** Exercise data follows **

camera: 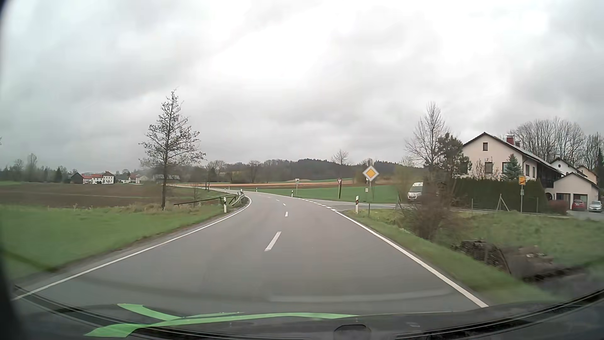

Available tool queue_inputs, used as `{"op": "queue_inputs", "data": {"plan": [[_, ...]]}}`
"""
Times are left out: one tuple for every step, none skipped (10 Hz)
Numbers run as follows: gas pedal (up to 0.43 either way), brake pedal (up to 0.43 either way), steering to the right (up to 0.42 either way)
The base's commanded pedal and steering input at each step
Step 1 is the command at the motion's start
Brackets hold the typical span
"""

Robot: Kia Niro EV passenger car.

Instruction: Follow the waypoints while adhering to traffic rules and regulations

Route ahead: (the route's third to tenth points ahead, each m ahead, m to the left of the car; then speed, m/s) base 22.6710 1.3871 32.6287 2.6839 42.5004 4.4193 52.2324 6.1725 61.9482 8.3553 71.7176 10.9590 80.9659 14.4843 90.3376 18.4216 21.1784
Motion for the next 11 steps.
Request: {"op": "queue_inputs", "data": {"plan": [[0.118,0.0,-0.021],[0.118,0.0,-0.021],[0.118,0.0,-0.021],[0.118,0.0,-0.023],[0.118,0.0,-0.024],[0.118,0.0,-0.027],[0.118,0.0,-0.029],[0.118,0.0,-0.03],[0.118,0.0,-0.031],[0.118,0.0,-0.032],[0.118,0.0,-0.033]]}}
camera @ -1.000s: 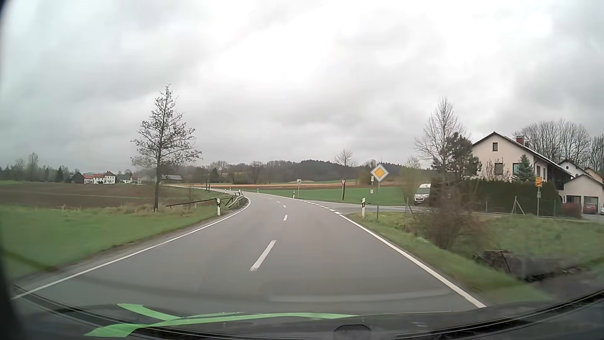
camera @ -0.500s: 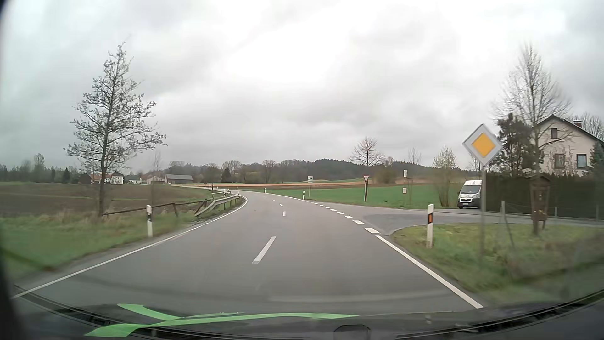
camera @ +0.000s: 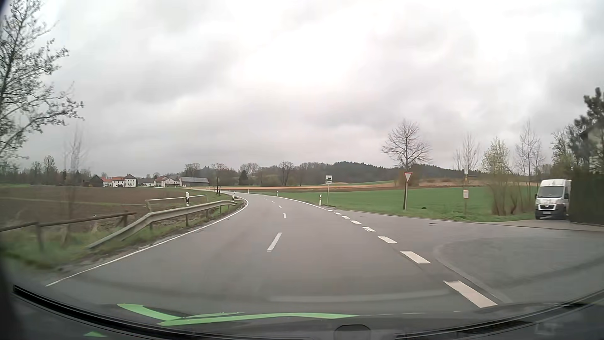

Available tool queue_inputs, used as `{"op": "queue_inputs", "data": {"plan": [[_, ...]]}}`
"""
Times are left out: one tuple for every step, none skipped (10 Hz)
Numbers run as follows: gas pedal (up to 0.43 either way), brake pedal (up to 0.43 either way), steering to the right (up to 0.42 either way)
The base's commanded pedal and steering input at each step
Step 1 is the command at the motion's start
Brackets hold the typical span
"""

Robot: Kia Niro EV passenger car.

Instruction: Follow the waypoints while adhering to traffic rules and regulations

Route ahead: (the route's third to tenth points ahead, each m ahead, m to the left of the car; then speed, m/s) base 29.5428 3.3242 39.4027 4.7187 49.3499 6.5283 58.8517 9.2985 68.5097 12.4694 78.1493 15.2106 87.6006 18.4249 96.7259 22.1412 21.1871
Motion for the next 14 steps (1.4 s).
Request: {"op": "queue_inputs", "data": {"plan": [[0.118,0.0,-0.034],[0.118,0.0,-0.033],[0.13,0.0,-0.032],[0.138,0.0,-0.03],[0.15,0.0,-0.027],[0.169,0.0,-0.026],[0.189,0.0,-0.027],[0.189,0.0,-0.027],[0.189,0.0,-0.027],[0.197,0.0,-0.027],[0.197,0.0,-0.027],[0.197,0.0,-0.027],[0.197,0.0,-0.027],[0.197,0.0,-0.026]]}}
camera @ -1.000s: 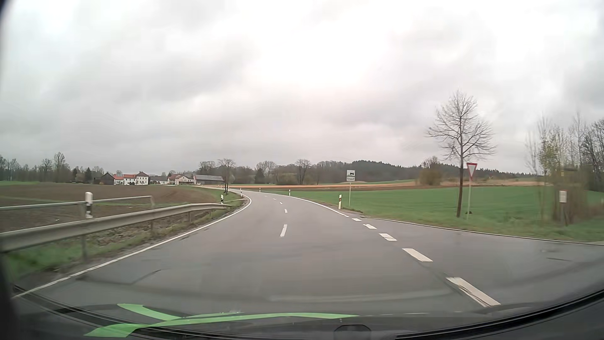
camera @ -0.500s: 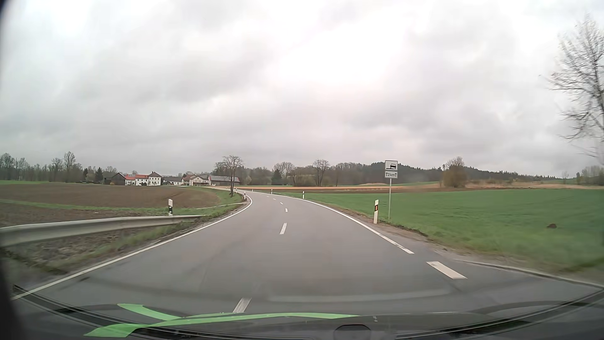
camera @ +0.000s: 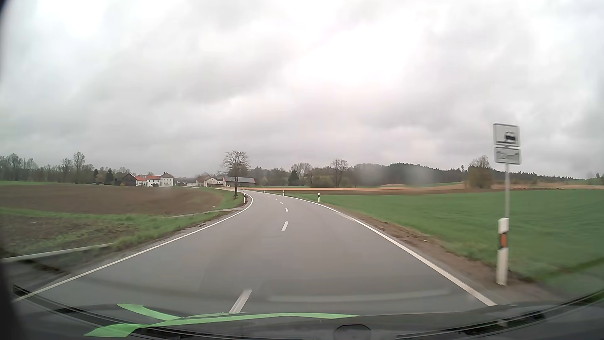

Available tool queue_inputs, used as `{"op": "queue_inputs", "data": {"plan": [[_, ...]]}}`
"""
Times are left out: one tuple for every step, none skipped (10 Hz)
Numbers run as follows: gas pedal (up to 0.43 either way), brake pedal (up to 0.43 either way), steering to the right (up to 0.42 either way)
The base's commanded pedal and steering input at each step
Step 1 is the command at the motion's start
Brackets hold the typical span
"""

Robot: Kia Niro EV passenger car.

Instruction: Follow the waypoints while adhering to traffic rules and regulations

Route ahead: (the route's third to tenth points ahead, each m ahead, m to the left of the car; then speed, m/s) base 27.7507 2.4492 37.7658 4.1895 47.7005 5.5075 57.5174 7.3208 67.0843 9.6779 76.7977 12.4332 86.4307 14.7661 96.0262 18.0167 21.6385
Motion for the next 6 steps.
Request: {"op": "queue_inputs", "data": {"plan": [[0.197,0.0,-0.026],[0.197,0.0,-0.026],[0.197,0.0,-0.026],[0.189,0.0,-0.026],[0.189,0.0,-0.027],[0.189,0.0,-0.027]]}}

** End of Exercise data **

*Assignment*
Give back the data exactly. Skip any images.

*Reply to the task*
camera: 

Available tool queue_inputs, used as `{"op": "queue_inputs", "data": {"plan": [[_, ...]]}}`
"""
Times are left out: one tuple for every step, none skipped (10 Hz)
Numbers run as follows: gas pedal (up to 0.43 either way), brake pedal (up to 0.43 either way), steering to the right (up to 0.42 either way)
The base's commanded pedal and steering input at each step
Step 1 is the command at the motion's start
Brackets hold the typical span
"""

Robot: Kia Niro EV passenger car.

Instruction: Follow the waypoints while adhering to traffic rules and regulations

Route ahead: (the route's third to tenth points ahead, each m ahead, m to the left of the car; then speed, m/s) base 22.6710 1.3871 32.6287 2.6839 42.5004 4.4193 52.2324 6.1725 61.9482 8.3553 71.7176 10.9590 80.9659 14.4843 90.3376 18.4216 21.1784
Motion for the next 11 steps.
Request: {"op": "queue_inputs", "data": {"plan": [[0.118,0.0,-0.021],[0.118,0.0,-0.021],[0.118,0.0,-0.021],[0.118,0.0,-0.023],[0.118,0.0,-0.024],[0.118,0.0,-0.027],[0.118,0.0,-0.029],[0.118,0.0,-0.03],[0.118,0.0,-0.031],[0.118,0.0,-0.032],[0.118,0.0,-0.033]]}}
camera @ -1.000s: 
camera @ -0.500s: 
camera @ +0.000s: 

Available tool queue_inputs, used as `{"op": "queue_inputs", "data": {"plan": [[_, ...]]}}`
"""
Times are left out: one tuple for every step, none skipped (10 Hz)
Numbers run as follows: gas pedal (up to 0.43 either way), brake pedal (up to 0.43 either way), steering to the right (up to 0.42 either way)
The base's commanded pedal and steering input at each step
Step 1 is the command at the motion's start
Brackets hold the typical span
"""

Robot: Kia Niro EV passenger car.

Instruction: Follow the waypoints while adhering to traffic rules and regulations

Route ahead: (the route's third to tenth points ahead, each m ahead, m to the left of the car; then speed, m/s) base 29.5428 3.3242 39.4027 4.7187 49.3499 6.5283 58.8517 9.2985 68.5097 12.4694 78.1493 15.2106 87.6006 18.4249 96.7259 22.1412 21.1871
Motion for the next 14 steps (1.4 s).
Request: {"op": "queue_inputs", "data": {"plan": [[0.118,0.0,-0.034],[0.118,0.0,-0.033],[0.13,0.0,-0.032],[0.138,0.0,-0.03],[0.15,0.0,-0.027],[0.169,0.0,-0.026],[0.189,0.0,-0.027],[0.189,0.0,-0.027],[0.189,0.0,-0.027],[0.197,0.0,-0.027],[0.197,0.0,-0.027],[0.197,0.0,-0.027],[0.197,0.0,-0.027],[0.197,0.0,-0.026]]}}
camera @ -1.000s: 
camera @ -0.500s: 
camera @ +0.000s: 

Available tool queue_inputs, used as `{"op": "queue_inputs", "data": {"plan": [[_, ...]]}}`
"""
Times are left out: one tuple for every step, none skipped (10 Hz)
Numbers run as follows: gas pedal (up to 0.43 either way), brake pedal (up to 0.43 either way), steering to the right (up to 0.42 either way)
The base's commanded pedal and steering input at each step
Step 1 is the command at the motion's start
Brackets hold the typical span
"""

Robot: Kia Niro EV passenger car.

Instruction: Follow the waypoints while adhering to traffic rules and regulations

Route ahead: (the route's third to tenth points ahead, each m ahead, m to the left of the car; then speed, m/s) base 27.7507 2.4492 37.7658 4.1895 47.7005 5.5075 57.5174 7.3208 67.0843 9.6779 76.7977 12.4332 86.4307 14.7661 96.0262 18.0167 21.6385
Motion for the next 6 steps.
Request: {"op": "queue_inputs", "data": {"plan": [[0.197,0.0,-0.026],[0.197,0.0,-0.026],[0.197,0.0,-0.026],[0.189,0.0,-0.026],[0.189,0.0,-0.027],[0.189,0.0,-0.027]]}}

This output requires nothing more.